Seats vs Dollars

Does the movie industry use dollar amounts rather than total-seats-filled to measure its successes because with inflation, its easier to depend on dollar numbers ever-increasing even while total-seats-filled may be/are falling… and Hollywood would rather not expose its vulnerability of dwindling sales to the public?

No. Because anyone the financial health of the industry matters to can easily adjust for inflation. And because the movie industry cares about making money, not about transmitting a message. It’s the dollars that matter, not the number of views.

This should probably be in Cafe Society. I’ll ask the mods to move it for you.

If I were to invest my money in making a movie, I could care less about how many seats were filled. My only concern would be how much money I was making!

Now if I was making some sort of political movie or a movie which has some sort of social agenda - or I was involved with the making of a government propaganda type movie, THEN I would be very interested in how many seats were taken.

Does the movie industry use how much money it spent to determine expenses? Yes. That’s why it uses money taken in to determine revenues.

And don’t forget that inflation cuts both ways. Costs to make movies inflate along with ticket prices.

The number of seats filled is a useless measure for success.

Even if you measure success by how many people have seen it, ‘theatre seats filled’ isn’t even a very good proxy for it, since it doesn’t measure how many people see it on DVD, streaming, or television. Or illegally downloaded, since in this case, whether it’s illegal doesn’t matter! (Though seats sold is the only portion that’s easily, accurately measured - you can see how many DVDs are sold, how many times it’s streamed, or what kinds of TV ratings it gets, and how many times it’s illegally downloaded through certain channels, but that’s only a vague approximation of the viewers.) (Arguably, too, in this case, a person seeing it multiple times in theatre is a negative - you already know you’ve got this guy, he’s just keeping someone else from getting the seat!)

But the business doesn’t use how many people see it as a measure of success. They use how much of a profit did it make. Because the business isn’t in it to get people to see it, they want people to see it so that they can make money. Get people into theatres, get people buying the DVD, convince TV stations that they’ll get ratings/subscribers if they show your movies. Doesn’t matter which of those gets them the money, so long as they get the money. The number of people who see it in a theatre is a part of that, but not the only, or even the biggest part. (And that guy who goes to see every showing? His money is as good as anyone else’s. He’s an undeniable positive, because he’s a steady stream of cash. Even better if he buys it on DVD, and on BluRay, and streams it often enough that Netflix will keep licensing it, and watches it on TV whenever it comes up, so that the stations will keep licencing it…)

It’s 100%* about the bucks. Not all seats go for the same price: children, student, senior, matinée discounts, etc. For a showing, does the studio care if they sell 50 $10 tickets or 100 $5 discount tickets as long as their share is the same? Nope. (The theater does since more people means more refreshment sales … maybe. Not all groups buy popcorn at the same rate. But the amount of popcorn and soda sold is not publicly reported in the first place, and impossible to breakdown by movie for a multiplex in the second place.)

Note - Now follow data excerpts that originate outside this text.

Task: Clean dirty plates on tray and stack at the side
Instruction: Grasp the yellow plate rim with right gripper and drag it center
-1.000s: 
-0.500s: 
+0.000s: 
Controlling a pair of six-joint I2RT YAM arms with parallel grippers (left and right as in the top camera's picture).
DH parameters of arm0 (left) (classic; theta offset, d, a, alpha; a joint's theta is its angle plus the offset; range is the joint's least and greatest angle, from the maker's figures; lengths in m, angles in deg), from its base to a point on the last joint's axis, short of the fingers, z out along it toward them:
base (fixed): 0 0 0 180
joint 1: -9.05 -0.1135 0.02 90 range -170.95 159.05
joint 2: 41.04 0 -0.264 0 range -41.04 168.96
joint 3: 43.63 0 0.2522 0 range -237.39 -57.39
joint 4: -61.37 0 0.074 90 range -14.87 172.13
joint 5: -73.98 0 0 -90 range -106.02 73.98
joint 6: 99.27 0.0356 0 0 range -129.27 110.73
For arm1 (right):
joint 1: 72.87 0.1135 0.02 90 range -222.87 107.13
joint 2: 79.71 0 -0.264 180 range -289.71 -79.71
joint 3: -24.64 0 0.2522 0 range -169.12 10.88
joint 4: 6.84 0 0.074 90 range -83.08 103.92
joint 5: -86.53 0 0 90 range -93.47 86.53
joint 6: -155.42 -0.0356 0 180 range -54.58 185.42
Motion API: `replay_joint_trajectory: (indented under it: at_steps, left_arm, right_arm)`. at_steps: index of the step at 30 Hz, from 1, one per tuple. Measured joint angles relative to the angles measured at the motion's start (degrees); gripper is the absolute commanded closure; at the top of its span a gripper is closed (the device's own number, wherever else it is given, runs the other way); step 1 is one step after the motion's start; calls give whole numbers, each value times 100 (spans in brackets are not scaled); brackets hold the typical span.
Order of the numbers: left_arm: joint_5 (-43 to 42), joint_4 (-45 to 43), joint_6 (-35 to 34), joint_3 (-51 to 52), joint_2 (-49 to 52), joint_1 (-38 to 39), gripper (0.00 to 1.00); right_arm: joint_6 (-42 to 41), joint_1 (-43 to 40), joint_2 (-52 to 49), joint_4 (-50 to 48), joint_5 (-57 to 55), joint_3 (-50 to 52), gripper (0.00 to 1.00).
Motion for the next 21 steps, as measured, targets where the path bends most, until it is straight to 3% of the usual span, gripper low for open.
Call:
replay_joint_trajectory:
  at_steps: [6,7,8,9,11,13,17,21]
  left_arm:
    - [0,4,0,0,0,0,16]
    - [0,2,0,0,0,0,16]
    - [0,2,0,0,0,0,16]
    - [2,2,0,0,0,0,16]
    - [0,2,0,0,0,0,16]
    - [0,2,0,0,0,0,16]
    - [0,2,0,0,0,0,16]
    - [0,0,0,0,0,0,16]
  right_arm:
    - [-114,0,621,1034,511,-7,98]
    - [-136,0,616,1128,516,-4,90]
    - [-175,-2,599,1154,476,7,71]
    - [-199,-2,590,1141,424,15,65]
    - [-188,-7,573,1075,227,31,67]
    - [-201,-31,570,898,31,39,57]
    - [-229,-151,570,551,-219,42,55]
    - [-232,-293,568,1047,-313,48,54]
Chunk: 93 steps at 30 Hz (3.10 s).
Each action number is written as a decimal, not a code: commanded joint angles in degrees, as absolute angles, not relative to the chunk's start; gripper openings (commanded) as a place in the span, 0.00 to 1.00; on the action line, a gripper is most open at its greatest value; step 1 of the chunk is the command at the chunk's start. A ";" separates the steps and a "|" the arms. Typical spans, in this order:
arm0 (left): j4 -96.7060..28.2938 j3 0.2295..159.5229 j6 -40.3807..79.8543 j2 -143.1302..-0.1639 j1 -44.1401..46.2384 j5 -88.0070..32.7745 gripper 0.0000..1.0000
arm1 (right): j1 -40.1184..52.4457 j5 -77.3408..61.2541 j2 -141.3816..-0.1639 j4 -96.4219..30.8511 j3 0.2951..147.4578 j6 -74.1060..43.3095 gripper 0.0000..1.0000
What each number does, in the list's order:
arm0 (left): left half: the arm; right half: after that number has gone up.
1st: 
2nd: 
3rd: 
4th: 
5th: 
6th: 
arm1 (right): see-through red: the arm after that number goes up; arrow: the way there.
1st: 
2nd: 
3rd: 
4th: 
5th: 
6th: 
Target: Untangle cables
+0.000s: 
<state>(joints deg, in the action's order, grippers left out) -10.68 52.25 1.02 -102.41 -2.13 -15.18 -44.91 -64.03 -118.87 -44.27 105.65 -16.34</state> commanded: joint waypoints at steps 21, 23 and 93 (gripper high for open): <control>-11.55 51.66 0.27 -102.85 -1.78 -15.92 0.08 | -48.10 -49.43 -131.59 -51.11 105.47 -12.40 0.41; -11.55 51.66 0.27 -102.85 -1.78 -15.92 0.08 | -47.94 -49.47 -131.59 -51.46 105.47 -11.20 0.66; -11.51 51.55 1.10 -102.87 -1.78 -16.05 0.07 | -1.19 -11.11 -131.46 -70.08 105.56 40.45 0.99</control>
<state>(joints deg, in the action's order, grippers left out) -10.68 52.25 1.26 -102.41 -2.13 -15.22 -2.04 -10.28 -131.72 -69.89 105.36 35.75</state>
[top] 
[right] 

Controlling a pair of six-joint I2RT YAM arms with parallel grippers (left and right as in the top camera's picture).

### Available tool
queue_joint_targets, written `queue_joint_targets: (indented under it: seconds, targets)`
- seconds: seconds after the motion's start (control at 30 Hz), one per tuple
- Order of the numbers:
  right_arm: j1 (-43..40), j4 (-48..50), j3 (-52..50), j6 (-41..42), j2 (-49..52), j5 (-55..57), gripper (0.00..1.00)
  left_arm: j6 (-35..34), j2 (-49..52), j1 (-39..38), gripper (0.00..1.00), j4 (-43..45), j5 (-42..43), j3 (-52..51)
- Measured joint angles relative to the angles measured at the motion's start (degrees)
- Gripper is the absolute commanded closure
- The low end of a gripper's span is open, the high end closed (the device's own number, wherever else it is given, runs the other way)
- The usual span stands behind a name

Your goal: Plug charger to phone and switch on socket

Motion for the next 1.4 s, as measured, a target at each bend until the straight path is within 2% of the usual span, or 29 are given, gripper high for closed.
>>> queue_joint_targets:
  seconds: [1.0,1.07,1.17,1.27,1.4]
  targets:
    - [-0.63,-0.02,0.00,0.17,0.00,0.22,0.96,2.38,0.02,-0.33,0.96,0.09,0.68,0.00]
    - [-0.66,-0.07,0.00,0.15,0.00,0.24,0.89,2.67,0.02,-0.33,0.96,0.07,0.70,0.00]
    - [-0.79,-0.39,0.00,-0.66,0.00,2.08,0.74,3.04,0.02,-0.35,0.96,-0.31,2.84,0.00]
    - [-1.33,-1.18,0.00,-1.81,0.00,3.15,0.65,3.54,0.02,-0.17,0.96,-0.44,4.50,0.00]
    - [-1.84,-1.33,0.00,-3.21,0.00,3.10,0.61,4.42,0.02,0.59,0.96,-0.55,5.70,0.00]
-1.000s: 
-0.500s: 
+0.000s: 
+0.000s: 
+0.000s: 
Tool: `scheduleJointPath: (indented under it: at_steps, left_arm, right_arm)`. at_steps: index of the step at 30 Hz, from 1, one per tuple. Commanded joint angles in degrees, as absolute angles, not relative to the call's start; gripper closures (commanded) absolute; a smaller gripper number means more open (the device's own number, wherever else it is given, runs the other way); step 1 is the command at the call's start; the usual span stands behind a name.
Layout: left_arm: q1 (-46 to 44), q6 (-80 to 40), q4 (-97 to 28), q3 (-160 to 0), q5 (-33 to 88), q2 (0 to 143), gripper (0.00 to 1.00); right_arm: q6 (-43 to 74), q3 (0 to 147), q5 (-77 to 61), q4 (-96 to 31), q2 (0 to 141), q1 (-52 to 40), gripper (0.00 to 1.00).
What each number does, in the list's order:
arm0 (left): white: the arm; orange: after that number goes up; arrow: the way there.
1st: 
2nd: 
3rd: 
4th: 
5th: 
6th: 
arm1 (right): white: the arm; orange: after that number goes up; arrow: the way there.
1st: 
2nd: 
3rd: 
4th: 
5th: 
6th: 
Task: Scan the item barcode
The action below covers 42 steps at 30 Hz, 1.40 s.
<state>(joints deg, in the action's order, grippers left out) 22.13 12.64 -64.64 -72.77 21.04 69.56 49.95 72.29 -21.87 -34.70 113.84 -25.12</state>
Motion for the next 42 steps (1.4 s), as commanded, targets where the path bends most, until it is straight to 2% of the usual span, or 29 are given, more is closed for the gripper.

  • Another situation where seats matters a bit is for sellouts. But that happens only for a handful of movies for a short period of time. If a movie is that popular, people go see the less popular showings and multiplexes can sometimes add screens.

Seats used to matter more than they do now because theaters produced almost all the revenue for a movie, and often that was for just a short period of time. Even then the money was more important overall, just like for any business. Now seats hardly count because so much revenue comes from distribution of DVDs, broadcast, cable, and streaming forms of the movie. The studios love great opening box office returns, but that’s gravy on top of deals already made that are intended to produce profits in the long run. There’s a huge market in merchandise and other follow-on products also. Some movies are based on existing products such as comic books that then become part of a larger overall marketing strategy where the movie is just a small part of a larger business.

Moved to Cafe Society.

Colibri
General Questions Moderator

Also 3D showings, which charge a premium.